Die Fans halten zu Schalke 04.

© APA/dpa/Bernd Thissen

Fusßball
09/28/2016

Schalke 04 ist und bleibt ein Phänomen

Salzburgs Europa-League-Gruppengegner zieht trotz sportlicher Erfolglosigkeit die Massen an.

von Stephan Blumenschein

Die Stadt Gelsenkirchen hat 260.000 Einwohner, der Fußballclub Gelsenkirchen-Schalke 04 e. V. 145.000 Mitglieder. Dass ein Verein aus so einer kleinen Stadt nach Bayern München, Benfica Lissabon und FC Barcelona der viertgrößte Sportverein der Welt ist, das allein beweist die Bedeutung von Schalke für die Stadt und die Region.

Mit sportlichem Erfolg ist das Phänomen Schalke sicher nicht erklärbar. Schon fast 60 Jahre warten die Gelsenkirchner auf eine Meisterschaft. Trotzdem strömen Ligaspiel für Ligaspiel mehr als 60.000 Fans in die Veltins Arena. Und auch am Donnerstag wird das 15 Jahre alte Stadion in der Europa League gegen Salzburg gut gefüllt sein – obwohl der Saisonstart völlig misslungen ist.

Nicht normal

"Schalke ist nicht normal, und das wird immer so bleiben. Wenn sie zwei Mal gewinnen, sind sie vom Titel überzeugt, wenn sie zwei Mal verlieren, vom Abstieg", erzählt Rapid-Manager Andreas Müller, der über 20 Jahre als Spieler und Funktionär bei Schalke gearbeitet hat.

In Gelsenkirchen wird Fußball gelebt. Und noch mehr für Fußball gelebt. 10.000 Fußballer in 70 Vereinen gibt es in der Stadt, die jahrzehntelang vom Bergbau geprägt wurde.

Im Schatten der Zeche Consolidation entstand auch das Phänomen Schalke. "Die Leute sehen den Klub nicht als Verein, sondern als Familie", versucht Müller jene Emotionen zu erklären, die diesen Fußballklub zu einem besonderen machen. Und der jedes Jahr zum "Schalke-Tag" 100.000 Fans lockt.

Glorreiche Jahrzehnte

Es waren die 1930er- und 1940er-Jahre, die die Schalke bis zum heutigen Tag prägten. Zwei Namen sind untrennbar mit der Erfolgsära verbunden: Ernst Kuzorra und Fritz Szepan.

Das "erfolgreichste Schwagerpaar der Fußballgeschichte"entwickelten das als "Schalker Kreisel" in die Fußballhistorie eingangene Kurzpassspiel zur Perfektion.

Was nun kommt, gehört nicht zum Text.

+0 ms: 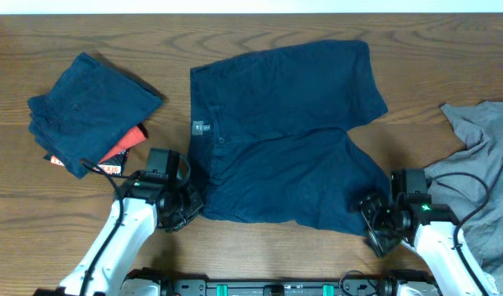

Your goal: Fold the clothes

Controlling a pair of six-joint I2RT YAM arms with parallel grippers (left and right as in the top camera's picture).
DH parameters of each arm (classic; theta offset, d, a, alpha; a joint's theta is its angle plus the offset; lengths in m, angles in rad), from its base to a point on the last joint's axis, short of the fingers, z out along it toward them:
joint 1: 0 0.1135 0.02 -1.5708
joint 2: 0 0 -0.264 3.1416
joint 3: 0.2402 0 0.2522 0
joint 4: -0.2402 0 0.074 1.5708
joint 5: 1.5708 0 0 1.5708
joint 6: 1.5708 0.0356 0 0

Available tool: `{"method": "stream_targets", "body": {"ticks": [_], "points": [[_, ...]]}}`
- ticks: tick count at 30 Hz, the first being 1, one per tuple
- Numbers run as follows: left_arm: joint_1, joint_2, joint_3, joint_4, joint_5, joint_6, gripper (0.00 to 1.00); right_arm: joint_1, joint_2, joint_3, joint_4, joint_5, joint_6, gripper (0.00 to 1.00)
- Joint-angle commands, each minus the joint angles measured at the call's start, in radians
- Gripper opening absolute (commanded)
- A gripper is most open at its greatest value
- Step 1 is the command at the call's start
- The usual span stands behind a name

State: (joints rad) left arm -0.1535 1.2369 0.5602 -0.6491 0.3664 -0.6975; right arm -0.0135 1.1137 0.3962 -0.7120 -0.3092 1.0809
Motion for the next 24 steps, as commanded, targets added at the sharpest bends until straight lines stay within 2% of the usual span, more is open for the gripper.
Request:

Beide stammten von eingewanderten Bergleuten ab. Beide spielten nur für die "Knappen". Beide holten sechs der sieben Schalker Meisterschaften. Und beide blieben Schalke auch nach ihrer 25-jährigen Spielerkarriere in anderen Funktionen treu.

Auf und Ab

Nach dem 2. Weltkrieg folgte eine ewige Berg- und Talfahrt, die irgendwie auch den Reiz des Klubs ausmacht. 1958 wurde Schalke zum letzten Mal Meister – trainiert vom Wiener Edi Frühwirth. Im Bundesliga-Skandal 1971 war Schalke hauptbeteiligt. In den 1980ern stieg man drei Mal aus der Bundesliga ab, 1997 wurde der Klub dann aber UEFA-Cup-Sieger unter jenem Trainer, der es fast geschafft hätte, ein Trauma zu beenden: Huub Stevens.

2001 war man unter dem "Schalker Jahrhunderttrainer", der ja auch in Salzburg arbeitete, schon vier Minuten Meister, dann trafen die Bayern in der Nachspielzeit beim HSV und schnappten Schalke noch den achten Titel der Klubgeschichte weg.

Katastrophaler Start

Auf diesen warten die Fans noch immer. Und auch in dieser Saison schaut es nicht danach aus, dass das Trauma beendet wird. Große Hoffnungen waren an den neuen Manager Christian Heidel und den neuen Trainer Markus Weinzierl geknüpft worden.

Doch der Saisonstart war mit fünf Niederlagen in der Bundesliga katastrophal. Trotzdem herrscht beim Schlusslicht, das normalerweise im Jahresrhythmus den Trainer wechselt, eigentlich Gelassenheit - völlig untypisch für das Phänomen Schalke.